The director leaves singers to their own devices, and the single clear example of deliberate direction he provides, in which characters play air guitar to music for the battle scene, is too little too late. Fabio Luisi conducted with characteristic precision and attention to detail, but there was little sparkle, spontaneity, and fire in this reading. As a result, Handel’s most vivid operatic score sounded dull. La Scintilla, the baroque band based at Zurich Opera, is a top band, and indeed it gave a cultivated rendition of the score. But more abandon is required if this music is to convince.

Thankfully, the singers provided stronger performances.

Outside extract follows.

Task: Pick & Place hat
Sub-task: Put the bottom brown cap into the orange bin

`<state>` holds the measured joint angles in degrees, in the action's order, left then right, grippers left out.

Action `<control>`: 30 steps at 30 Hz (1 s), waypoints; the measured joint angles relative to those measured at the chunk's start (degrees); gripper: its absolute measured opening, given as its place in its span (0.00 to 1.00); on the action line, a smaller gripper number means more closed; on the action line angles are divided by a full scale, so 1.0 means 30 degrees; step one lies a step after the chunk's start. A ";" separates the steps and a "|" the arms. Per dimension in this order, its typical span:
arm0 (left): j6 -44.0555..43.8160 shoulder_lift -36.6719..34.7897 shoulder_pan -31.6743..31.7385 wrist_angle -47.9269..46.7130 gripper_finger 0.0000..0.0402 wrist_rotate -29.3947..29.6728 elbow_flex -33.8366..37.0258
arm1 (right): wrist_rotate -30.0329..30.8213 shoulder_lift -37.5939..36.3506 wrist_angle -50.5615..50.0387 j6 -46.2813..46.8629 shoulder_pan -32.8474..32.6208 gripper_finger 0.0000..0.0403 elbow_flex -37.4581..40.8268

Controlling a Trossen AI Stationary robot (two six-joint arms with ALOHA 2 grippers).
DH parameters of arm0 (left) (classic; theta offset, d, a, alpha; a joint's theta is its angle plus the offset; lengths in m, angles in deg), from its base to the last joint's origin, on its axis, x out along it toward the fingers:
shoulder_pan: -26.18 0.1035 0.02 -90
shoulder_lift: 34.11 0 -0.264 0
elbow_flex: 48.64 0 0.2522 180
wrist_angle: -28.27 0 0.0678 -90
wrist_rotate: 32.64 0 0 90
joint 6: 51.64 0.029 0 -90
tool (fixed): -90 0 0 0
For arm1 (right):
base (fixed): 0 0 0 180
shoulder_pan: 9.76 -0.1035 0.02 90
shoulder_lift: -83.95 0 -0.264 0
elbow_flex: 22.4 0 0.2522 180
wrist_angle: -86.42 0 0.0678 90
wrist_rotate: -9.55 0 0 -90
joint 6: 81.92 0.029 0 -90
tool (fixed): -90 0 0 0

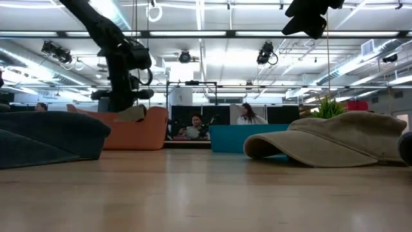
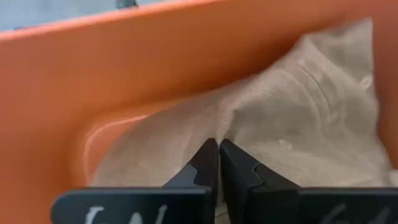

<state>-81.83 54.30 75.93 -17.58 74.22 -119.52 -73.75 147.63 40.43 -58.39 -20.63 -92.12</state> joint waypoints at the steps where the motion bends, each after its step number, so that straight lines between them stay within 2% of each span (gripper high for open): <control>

Teresa Iervolino, the rising baroque mezzo, was a powerful Rinaldo and sounded particularly impressive in her show-piece aria “Or la tromba”. Tenor Francisco Fernandez-Rueda has a light voice but was heroic as Goffredo, and the rich soprano of Loriana Castellano as Almirena sounded divine in “Augelletti, che cantate”. Best of all was Carmela Remigio’s Armida: the soprano gave a larger than life performance and raised pulses as she roared through her arias with tigrine intensity. The Neapolitans would have lapped it up.